辺りはどんどん暗くなって、風が少しずつ冷たくなっていく。でも、寒くなんかなかった。ブレイドの腕の中が、温かくて。ずっとずっと、このままでいたい。
「これ、そこの若もんたち」
そこへ、老人の声が聞こえて、慌ててブレイドから離れた。なんだか今日は、いい所で邪魔されてばかりだ。
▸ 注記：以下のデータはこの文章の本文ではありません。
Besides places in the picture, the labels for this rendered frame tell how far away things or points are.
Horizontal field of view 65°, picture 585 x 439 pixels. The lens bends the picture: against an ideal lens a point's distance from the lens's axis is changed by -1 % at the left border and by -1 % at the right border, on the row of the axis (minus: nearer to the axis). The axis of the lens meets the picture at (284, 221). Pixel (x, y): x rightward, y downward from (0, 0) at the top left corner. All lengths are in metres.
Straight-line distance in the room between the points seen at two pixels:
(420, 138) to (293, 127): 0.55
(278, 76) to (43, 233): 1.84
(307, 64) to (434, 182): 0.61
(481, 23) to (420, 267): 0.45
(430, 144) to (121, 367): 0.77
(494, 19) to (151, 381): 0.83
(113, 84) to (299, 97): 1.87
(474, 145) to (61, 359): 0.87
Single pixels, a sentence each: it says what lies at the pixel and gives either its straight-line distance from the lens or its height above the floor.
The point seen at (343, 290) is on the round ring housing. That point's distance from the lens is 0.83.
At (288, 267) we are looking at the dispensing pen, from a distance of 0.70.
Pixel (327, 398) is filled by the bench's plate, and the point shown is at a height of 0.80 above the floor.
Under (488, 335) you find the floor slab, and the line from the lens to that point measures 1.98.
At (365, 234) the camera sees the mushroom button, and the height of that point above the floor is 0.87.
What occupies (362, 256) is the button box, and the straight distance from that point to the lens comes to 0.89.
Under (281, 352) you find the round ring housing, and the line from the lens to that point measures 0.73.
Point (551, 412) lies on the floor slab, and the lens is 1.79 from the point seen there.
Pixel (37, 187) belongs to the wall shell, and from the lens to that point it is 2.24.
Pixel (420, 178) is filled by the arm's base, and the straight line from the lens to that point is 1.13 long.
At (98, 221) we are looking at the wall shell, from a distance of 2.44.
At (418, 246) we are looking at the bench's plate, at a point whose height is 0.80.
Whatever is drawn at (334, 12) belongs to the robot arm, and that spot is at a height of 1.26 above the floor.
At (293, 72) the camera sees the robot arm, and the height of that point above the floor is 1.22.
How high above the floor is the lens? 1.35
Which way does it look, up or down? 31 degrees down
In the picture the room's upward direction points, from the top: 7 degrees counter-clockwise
「邪魔をしてすまないがのう。もう、宿へ戻った方がよいぞ」
「……あなたは?」
「この村の長じゃ」
その老人は、長く伸びたあごひげを触りながら、ゆっくりと近くに来た。
「夜になると、魔物たちがハーブのにおいにつられて村の近くまでやってきたりするからのう。一応、村門は閉めてはあるが、入り込む隙間なんていくらでもあるからの、夜間は皆、外出しないようにしておるんじゃ」
「でも、おじいさんは?」
「わしは見回りじゃよ。旅人たちは、知らずに外出したりするのでな。もう半時もすれば、すっかり暗くなる。早く戻るといい」
「……わかりました。ありがとうございます」
「いやいや、困ったことがあれば何でも聞いてくれればよい」
「はい」
村長の足取りに危うさを感じたディアナは、一緒に手を引いて降りることにした。
丘を降りるときマドラスの森の方を見ると、まるで明かりがともっているように、光がちらちらと点在して見える。
「あれは……」
「あれは、夜光草という薬草じゃ」
「夜光草?」
「ああ。根が臓器の不調などに、葉は煎じて飲めば滋養強壮効くと言われておる。まあ、万能薬じゃな」
「へぇ。知らなかった」
「あの花が出す香りに誘われて、夜には発光する虫が集まるので、夜光草と呼ばれておるのじゃ」
「村長さんは、マドラスの森にも詳しいんですか?」
ディアナの問いに、「ふむ」と頷く。
「でしたら、よかったら明日の朝、お話を聞かせてくれませんか? 私たち、明日薬草採取に向かうので」
「ああ、かまわんよ。そうさの、朝食を終えたらわしの家にくるといい。中央の平屋の家で、村人に聞けばすぐわかるわい」
「はい、ありがとうございます」
丘の下まで降りて、村長と別れて宿へ向かった。ブレイドが、ディアナの手を取って先を行く。
「別に聞かなくても良かったんじゃないのか?」
「でも、土地に住んでいる人の話を聞くのも大事じゃない?」
「まあ、そうかな」
「そうよ。何事も、知らないよりは知ってる方がいいでしょ」
「はは、すっかり元気になったな」
二人で笑いながら、つないだ手の温かさに幸せを感じる。ブレイドがいてくれてよかった。ディアナは心からそう思った。